▶ **Your goal**:
When the line containing "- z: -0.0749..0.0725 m" appears in the entries below, begin printing there and stop after the line containing "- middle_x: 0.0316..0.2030"; print each of those lines exactly and no other line.

▶ **Data supplied**:

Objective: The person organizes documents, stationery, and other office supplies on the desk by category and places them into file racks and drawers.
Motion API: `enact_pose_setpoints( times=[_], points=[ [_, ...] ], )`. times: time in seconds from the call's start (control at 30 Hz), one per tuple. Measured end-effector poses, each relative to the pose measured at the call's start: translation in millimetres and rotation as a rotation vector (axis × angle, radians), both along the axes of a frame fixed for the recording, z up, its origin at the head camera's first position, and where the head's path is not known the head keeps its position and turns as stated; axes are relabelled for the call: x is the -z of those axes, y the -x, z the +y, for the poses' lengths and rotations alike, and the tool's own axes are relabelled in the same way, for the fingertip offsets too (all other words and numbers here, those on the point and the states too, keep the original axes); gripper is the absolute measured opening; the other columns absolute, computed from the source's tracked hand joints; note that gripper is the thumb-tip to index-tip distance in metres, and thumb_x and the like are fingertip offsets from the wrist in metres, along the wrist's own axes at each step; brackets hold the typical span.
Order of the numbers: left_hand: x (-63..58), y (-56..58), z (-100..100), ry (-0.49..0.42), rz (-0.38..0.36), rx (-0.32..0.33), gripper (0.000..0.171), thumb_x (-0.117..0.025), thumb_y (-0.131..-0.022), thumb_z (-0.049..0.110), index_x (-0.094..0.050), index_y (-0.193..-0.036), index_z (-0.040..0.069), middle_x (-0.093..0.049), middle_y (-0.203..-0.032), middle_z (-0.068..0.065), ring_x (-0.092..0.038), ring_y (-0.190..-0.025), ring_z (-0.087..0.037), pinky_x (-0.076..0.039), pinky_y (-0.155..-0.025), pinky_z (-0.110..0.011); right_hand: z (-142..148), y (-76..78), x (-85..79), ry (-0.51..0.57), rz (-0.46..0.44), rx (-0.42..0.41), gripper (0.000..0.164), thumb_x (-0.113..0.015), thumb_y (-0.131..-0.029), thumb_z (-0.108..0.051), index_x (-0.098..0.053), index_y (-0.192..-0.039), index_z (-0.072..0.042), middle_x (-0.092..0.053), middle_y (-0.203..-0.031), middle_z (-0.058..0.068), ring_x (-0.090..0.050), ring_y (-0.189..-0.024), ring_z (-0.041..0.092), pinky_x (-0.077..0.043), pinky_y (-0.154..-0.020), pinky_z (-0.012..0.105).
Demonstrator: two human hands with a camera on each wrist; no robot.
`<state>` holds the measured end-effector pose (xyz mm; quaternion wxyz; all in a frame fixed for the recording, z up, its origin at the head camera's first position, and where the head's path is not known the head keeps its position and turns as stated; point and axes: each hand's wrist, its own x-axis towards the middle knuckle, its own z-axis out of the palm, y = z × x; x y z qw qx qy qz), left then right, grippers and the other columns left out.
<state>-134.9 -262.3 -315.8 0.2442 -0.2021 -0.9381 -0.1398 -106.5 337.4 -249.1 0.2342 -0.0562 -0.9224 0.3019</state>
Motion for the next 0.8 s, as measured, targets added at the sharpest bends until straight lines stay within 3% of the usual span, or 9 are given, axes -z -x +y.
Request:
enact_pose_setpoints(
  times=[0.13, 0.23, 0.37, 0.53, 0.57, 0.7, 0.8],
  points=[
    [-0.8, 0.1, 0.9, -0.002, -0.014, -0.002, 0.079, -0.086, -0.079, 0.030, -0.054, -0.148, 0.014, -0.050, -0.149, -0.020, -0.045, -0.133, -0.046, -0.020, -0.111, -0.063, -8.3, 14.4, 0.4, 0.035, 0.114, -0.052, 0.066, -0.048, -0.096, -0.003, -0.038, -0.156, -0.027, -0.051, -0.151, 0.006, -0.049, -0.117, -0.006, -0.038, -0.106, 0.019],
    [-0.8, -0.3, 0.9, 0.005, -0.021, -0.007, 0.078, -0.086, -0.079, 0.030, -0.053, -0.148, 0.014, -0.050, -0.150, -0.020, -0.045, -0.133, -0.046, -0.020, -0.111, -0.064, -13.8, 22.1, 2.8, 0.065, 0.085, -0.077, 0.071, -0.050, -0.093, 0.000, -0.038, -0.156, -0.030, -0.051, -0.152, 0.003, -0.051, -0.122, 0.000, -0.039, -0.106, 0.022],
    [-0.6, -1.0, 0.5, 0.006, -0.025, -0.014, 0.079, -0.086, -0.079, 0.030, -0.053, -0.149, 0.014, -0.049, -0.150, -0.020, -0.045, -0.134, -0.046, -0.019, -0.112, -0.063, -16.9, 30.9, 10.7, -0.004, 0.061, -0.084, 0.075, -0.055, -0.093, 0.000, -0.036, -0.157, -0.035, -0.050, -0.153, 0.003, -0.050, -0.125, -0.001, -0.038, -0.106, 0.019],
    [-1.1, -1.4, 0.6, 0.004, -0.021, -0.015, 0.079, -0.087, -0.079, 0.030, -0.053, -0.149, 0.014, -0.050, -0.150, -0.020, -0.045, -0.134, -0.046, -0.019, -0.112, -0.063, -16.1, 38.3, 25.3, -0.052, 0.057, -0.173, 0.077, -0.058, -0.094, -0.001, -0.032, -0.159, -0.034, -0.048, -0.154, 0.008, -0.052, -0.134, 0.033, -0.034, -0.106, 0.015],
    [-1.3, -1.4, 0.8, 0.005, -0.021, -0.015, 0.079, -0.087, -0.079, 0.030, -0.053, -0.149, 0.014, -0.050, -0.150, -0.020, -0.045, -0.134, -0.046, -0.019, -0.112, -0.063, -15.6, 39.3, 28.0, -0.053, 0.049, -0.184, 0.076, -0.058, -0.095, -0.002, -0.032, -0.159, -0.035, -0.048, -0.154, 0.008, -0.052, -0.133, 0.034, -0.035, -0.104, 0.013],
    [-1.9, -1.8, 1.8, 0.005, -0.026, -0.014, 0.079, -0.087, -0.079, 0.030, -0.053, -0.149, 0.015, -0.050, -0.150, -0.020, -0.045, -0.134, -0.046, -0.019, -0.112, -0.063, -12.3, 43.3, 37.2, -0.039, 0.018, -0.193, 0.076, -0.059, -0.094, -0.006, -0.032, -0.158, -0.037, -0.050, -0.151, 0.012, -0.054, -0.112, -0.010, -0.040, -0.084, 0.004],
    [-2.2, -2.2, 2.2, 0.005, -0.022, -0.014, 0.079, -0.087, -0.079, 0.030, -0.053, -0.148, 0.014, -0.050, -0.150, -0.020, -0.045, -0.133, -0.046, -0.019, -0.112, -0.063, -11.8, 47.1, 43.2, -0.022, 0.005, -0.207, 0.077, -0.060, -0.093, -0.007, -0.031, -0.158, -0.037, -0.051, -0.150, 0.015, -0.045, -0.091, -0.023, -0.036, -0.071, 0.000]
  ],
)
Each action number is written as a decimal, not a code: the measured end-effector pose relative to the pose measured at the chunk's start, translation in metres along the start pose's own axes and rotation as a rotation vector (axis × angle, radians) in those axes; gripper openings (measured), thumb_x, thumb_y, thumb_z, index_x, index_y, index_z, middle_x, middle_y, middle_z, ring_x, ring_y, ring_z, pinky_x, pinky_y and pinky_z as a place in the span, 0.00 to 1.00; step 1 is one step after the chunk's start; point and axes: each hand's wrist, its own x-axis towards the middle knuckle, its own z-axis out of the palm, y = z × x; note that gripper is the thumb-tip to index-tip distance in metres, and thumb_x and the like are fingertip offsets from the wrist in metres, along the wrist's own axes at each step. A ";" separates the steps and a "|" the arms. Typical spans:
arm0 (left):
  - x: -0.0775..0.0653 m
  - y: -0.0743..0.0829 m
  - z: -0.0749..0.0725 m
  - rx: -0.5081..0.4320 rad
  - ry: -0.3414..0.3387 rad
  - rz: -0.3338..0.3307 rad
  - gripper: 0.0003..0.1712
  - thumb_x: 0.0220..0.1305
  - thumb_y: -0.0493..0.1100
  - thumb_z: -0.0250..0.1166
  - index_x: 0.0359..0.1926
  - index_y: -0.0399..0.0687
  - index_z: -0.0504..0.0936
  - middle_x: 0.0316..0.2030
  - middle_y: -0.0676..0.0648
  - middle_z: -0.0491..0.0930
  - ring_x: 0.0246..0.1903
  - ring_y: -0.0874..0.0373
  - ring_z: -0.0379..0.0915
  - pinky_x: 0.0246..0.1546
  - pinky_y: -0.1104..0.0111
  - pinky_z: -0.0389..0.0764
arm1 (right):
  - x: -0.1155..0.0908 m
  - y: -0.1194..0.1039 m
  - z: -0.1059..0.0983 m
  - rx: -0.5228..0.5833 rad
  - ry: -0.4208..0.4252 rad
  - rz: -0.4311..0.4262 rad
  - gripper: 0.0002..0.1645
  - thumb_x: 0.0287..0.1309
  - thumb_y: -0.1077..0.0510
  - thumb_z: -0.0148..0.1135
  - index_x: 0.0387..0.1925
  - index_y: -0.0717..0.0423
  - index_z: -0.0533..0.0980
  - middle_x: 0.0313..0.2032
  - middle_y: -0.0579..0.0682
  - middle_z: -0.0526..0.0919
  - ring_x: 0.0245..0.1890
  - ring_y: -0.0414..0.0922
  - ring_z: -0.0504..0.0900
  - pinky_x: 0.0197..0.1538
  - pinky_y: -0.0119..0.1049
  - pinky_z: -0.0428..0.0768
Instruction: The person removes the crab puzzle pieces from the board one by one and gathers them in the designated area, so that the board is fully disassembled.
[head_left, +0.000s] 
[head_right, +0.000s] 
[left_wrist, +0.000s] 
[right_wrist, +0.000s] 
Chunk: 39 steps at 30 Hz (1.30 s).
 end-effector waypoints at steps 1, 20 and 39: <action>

▶ **Exercise output**:
  - z: -0.0749..0.0725 m
  - rx: -0.5081..0.4320 rad
  - ry: -0.3414..0.3387 rad
  - rz: -0.3338..0.3307 rad
  - gripper: 0.0003..0.1712
  - thumb_x: 0.0220..0.1305
  - thumb_y: -0.0493..0.1100
  - thumb_z: -0.0250..0.1166
  - index_x: 0.0359..0.1926
  - index_y: -0.0399..0.0687
  - index_z: -0.0504..0.0936
  - middle_x: 0.0316..0.2030

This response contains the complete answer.